Tarrant
© AAPTarrant has appealed his official status as a terrorist in New Zealand’s High Court.
Christchurch mosque killer Brenton Tarrant has launched a high court appeal to have his designation as a terrorist revoked.

The Australian white supremacist wants the court to review decisions made by the NZ Department of Corrections about his prison conditions, and his designation as a "terrorist entity" under the country's Terrorism Suppression Act.

The judicial review will be heard at the High Court in Auckland on Thursday. He will be representing himself.

Tarrant was in August jailed for life without parole for the murder of 51 people and attempted murder of 40 at Masjid An Nur and Linwood mosque on March 15, 2019.

He is the only person to be designated the status of terrorist in New Zealand.

He is fighting the restrictions he has during his life imprisonment on human rights grounds, according to legal sources who were not cleared to speak on the record.

Under the Corrections Act, everyone in custody is entitled to exercise, bedding, a proper diet, one private visitor a week, a legal adviser, medical treatment, healthcare, mail and telephone calls.

But there are exceptions. Entitlements can be withheld for various reasons including being segregated or in protective custody, health and safety or because it's not practicable.

Victims' families and survivors were notified about the hearing on Wednesday afternoon.

The review has no bearing on the outcome of the criminal case, the sentence imposed or the man's terrorism conviction.

Tarrant is managed behind bars at Auckland Prison by members of a group known as the Prisoner of Extreme Risk directorate.

Brenton Tarrant has become the first person in New Zealand to be sentenced to life without parole after the Christchurch mosque killings.

The directorate, created on July 1, 2019, was set up in response to the massacre and looks after the country's most dangerous inmates.
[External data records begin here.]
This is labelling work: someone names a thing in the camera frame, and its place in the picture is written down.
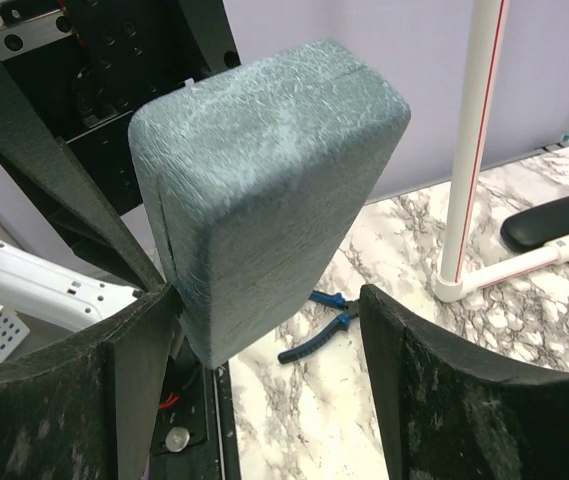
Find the foam block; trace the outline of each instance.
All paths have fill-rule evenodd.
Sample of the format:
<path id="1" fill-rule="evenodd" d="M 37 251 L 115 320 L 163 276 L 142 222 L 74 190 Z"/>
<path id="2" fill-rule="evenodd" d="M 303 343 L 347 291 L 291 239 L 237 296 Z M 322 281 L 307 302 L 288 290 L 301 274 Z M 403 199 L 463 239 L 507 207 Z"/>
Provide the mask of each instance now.
<path id="1" fill-rule="evenodd" d="M 402 97 L 332 41 L 135 114 L 129 141 L 142 197 L 204 365 L 222 364 L 302 307 L 409 118 Z"/>

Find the blue-handled pliers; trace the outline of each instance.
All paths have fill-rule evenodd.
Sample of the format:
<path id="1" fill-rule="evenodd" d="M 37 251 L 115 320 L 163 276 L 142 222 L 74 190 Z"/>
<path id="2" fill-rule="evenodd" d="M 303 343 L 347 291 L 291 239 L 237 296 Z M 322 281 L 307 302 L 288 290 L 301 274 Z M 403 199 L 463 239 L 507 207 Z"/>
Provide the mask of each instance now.
<path id="1" fill-rule="evenodd" d="M 306 343 L 280 353 L 277 356 L 277 359 L 281 364 L 295 362 L 315 352 L 321 346 L 326 344 L 326 342 L 328 342 L 331 338 L 333 338 L 333 335 L 335 335 L 339 330 L 347 331 L 348 327 L 351 324 L 351 320 L 354 320 L 360 316 L 359 300 L 348 301 L 342 296 L 341 293 L 329 295 L 328 293 L 313 290 L 313 293 L 311 293 L 309 300 L 321 305 L 325 305 L 327 307 L 342 310 L 342 313 L 340 313 L 331 321 L 331 323 L 324 327 L 324 330 L 308 340 Z"/>

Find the marble surface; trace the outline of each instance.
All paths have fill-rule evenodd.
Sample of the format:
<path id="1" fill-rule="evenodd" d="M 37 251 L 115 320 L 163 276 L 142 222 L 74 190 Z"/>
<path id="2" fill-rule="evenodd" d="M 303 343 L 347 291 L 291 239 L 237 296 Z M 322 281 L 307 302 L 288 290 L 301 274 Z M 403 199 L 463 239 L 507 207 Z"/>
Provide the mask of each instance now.
<path id="1" fill-rule="evenodd" d="M 365 207 L 318 289 L 358 295 L 374 283 L 424 318 L 483 347 L 569 372 L 569 265 L 547 268 L 445 305 L 433 295 L 449 184 Z M 481 174 L 467 269 L 506 259 L 508 216 L 569 195 L 569 147 Z M 314 356 L 282 366 L 335 313 L 307 303 L 230 362 L 244 480 L 385 479 L 359 324 Z"/>

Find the white pole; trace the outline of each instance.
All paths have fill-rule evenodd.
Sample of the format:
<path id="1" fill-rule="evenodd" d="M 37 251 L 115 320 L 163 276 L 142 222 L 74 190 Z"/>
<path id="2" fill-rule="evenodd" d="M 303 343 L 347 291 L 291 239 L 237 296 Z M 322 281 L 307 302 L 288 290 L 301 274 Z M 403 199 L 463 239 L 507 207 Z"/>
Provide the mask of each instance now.
<path id="1" fill-rule="evenodd" d="M 464 276 L 463 293 L 469 294 L 475 290 L 496 285 L 540 268 L 555 265 L 560 261 L 561 256 L 557 249 L 553 247 L 538 248 L 488 267 L 468 272 Z"/>
<path id="2" fill-rule="evenodd" d="M 466 71 L 446 232 L 435 293 L 455 289 L 462 280 L 466 240 L 482 163 L 508 0 L 475 0 L 466 54 Z"/>

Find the red wire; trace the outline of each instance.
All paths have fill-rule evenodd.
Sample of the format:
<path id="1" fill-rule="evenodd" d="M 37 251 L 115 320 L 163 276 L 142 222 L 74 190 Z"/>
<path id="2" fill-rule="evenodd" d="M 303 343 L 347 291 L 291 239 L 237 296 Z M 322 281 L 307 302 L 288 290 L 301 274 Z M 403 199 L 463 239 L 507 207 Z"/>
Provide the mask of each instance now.
<path id="1" fill-rule="evenodd" d="M 172 407 L 173 405 L 175 405 L 177 403 L 177 401 L 180 399 L 180 397 L 176 396 L 173 394 L 173 392 L 171 392 L 171 394 L 168 396 L 168 398 L 159 404 L 159 406 L 157 407 L 158 410 L 165 410 L 169 407 Z"/>
Corrections national commissioner Rachel Leota previously said it was "made up of staff from a range of disciplines across the organisation and ensures that we have the best intelligence, information, assessment and planning around the management of offenders who present with significant unique risks, which have the potential to cause significant harm or distress, either directly or indirectly".

Few other details about the directorate's work have been revealed, with corrections redacting information in documents because of concerns about divulging "highly sensitive operational detail".


Comment: His terrorist status means the information surrounding the massacre are tightly controlled, and evidently there are details that the government are afraid of being leaked to the public: Cover-up: Royal Commission to suppress evidence in Christchurch terror attack report for 30 years


In August last year Nigel Hampton QC said the mosque shooter's confinement would have to be carefully managed, given the risks of isolation to physical and mental health, including suicide, psychosis, anxiety, depression, fractures, blindness, weakness and weight loss.

It would have to comply with the Convention against Torture and other Cruel, Inhuman and Degrading Treatment, whose governing body recommended against even short-term solitary confinement.

New Zealand's Bill of Rights protects against torture and cruel, degrading and excessively severe punishments.

In Norway, Anders Breivik, the killer who murdered 77 people in a car bombing in central Oslo and shooting spree on Utoeya island in 2011, claimed his prison conditions, which included being held in isolation, were worse than the death penalty, and a violation of his human rights.

But his years-long legal battle against his treatment came to an end in 2018, when the European Courts of Human Rights rejected his appeal and said its decision was final.